FIG 2.

Pulmonary surfactant-dependent induction of S. aureus essC, psiA, and hlgB genes. (A) S. aureus Newman was cultured in TSB medium containing either 10% serum or 0.3 mg/ml Surfacten to an OD₆₀₀ of 1. Amounts of essC, psiA, and hlgB mRNAs were determined by quantitative RT-PCR. Each value was normalized to 16S rRNA, and the ratio of the surfactant-treated to the nontreated group was calculated. Data represent means ± standard deviations (SD) for 4 experiments. For each gene, statistical differences compared with the nontreated group were analyzed by one-way analysis of variance (ANOVA) with Dunnett's multiple-comparison test (*, P < 0. 01). (B) Dose dependency of pulmonary surfactant for the induction of S. aureus gene expression. RNAs were collected from bacteria at an OD₆₀₀ of 1 and subjected to quantitative RT-PCR analysis.
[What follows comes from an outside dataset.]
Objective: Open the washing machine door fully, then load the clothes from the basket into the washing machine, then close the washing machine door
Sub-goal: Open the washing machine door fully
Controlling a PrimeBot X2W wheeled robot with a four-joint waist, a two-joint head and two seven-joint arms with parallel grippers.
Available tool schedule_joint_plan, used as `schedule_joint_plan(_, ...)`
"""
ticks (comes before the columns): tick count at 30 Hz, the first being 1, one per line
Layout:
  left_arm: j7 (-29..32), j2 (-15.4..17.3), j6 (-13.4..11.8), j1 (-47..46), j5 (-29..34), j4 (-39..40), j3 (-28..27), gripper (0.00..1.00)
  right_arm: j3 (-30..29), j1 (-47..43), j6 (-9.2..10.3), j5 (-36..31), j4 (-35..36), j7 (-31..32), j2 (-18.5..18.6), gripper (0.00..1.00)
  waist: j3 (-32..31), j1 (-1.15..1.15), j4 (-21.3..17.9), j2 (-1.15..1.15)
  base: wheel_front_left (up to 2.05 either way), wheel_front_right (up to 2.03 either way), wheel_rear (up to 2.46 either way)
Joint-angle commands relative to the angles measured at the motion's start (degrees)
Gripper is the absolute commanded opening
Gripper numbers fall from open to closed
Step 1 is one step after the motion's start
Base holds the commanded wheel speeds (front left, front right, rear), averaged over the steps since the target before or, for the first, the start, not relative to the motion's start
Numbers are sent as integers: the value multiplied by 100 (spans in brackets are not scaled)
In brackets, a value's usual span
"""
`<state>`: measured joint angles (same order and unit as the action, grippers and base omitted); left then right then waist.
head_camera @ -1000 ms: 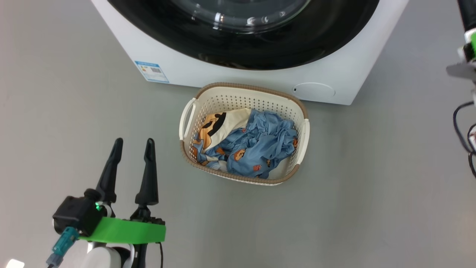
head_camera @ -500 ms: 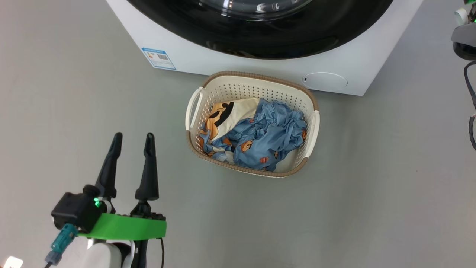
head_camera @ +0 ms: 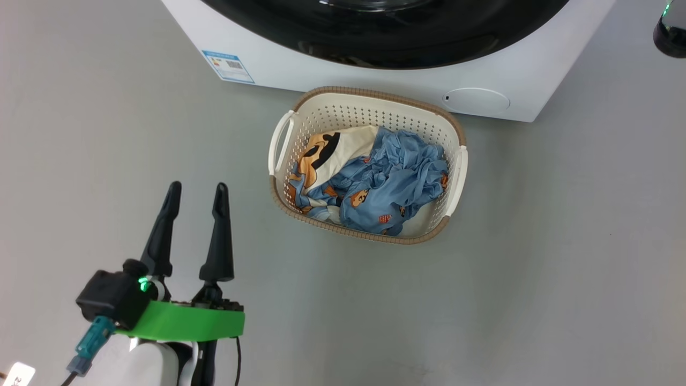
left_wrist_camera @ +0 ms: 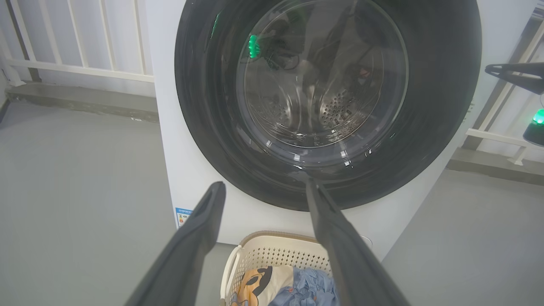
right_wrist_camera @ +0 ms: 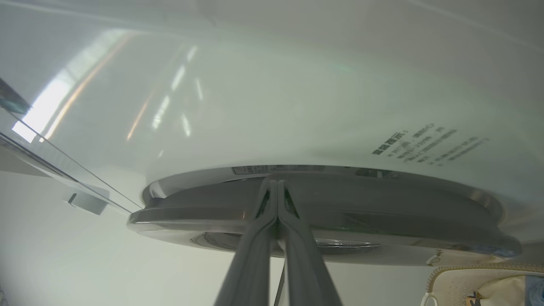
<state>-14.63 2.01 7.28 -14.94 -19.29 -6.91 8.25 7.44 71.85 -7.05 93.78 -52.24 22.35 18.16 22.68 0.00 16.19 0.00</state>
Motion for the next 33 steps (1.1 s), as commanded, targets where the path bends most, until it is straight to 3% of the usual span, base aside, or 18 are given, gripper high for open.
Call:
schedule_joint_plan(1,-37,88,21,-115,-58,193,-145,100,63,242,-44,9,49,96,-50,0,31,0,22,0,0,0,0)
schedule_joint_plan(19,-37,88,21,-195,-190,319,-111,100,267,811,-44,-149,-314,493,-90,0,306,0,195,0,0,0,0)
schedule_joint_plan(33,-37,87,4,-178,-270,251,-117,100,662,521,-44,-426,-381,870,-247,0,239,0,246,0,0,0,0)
The expression level of each gene was normalized to that of 16S rRNA, and the induction ratio relative to the nontreated group is indicated. (C) Induction of gene expression by pulmonary surfactant in CA-MRSA. MW2 (USA400) and FRP3757 (USA300) were cultured in the presence of 0.3 mg/ml Surfacten to an OD₆₀₀ of 1, and quantitative RT-PCR analysis of each gene was performed. Data represent means ± SD for 3 or 4 experiments. Statistical differences for each gene compared with nontreated groups were analyzed by Student's t test (*, P < 0.05).